◆ Problem to work on ◆
If a line below contains the string "trace", return that line.

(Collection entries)
= Beginning of Section =

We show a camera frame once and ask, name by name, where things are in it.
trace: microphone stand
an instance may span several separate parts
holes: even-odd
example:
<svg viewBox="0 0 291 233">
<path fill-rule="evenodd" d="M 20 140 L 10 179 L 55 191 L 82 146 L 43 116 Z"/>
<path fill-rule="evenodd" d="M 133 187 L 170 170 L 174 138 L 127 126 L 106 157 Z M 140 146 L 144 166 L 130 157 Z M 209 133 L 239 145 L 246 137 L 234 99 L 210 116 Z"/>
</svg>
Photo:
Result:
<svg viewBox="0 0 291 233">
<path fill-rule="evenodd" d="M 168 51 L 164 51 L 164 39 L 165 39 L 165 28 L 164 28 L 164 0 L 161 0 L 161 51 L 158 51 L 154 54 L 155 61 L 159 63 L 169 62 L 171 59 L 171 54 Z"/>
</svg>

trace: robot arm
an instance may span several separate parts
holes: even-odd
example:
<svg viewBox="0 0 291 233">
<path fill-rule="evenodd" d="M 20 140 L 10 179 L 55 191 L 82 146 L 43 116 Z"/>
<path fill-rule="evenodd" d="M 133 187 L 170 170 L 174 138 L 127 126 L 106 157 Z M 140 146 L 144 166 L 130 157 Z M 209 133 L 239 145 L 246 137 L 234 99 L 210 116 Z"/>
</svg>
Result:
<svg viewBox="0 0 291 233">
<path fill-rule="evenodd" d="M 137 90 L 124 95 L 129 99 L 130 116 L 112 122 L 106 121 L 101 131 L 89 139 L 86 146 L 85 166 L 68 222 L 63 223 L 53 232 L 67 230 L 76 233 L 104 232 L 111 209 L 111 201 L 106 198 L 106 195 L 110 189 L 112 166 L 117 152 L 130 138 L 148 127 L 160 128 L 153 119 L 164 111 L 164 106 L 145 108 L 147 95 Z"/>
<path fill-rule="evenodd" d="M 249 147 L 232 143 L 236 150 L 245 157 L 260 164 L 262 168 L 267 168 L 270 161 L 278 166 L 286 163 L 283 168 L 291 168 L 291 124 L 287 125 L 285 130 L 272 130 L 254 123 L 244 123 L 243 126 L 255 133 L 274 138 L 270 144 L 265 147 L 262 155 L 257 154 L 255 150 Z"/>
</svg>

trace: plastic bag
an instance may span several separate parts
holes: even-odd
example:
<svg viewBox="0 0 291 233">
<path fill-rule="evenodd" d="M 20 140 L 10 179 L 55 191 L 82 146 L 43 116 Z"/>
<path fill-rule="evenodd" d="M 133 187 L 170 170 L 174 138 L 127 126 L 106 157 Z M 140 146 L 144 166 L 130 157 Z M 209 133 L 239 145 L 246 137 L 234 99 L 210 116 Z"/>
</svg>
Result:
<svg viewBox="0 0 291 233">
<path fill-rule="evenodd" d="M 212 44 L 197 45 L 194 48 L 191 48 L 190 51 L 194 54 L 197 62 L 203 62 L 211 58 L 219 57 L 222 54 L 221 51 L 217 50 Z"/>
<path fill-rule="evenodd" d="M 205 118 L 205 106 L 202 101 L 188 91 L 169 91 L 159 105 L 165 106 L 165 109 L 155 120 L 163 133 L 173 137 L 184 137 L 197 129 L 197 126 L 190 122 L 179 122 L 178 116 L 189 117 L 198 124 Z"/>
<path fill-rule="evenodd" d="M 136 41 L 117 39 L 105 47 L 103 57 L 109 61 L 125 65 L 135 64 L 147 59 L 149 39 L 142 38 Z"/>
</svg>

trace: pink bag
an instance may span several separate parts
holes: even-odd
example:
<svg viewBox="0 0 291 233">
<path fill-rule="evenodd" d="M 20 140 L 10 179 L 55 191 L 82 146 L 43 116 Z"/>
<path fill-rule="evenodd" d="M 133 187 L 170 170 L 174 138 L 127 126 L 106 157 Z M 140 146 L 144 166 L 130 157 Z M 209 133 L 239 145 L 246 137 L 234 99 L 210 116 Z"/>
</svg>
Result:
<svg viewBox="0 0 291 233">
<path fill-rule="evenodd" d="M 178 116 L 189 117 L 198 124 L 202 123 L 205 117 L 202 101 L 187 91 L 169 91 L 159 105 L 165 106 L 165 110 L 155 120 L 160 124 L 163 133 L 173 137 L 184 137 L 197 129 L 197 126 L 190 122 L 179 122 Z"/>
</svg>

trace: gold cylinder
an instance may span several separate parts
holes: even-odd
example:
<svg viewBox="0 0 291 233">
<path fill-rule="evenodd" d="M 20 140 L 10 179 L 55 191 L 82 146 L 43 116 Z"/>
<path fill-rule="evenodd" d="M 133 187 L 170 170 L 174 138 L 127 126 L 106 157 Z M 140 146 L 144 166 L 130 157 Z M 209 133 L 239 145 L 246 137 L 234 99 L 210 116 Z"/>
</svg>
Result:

= End of Section =

◆ Response to this exercise ◆
trace: microphone stand
trace: robot arm
trace: plastic bag
trace: pink bag
trace: gold cylinder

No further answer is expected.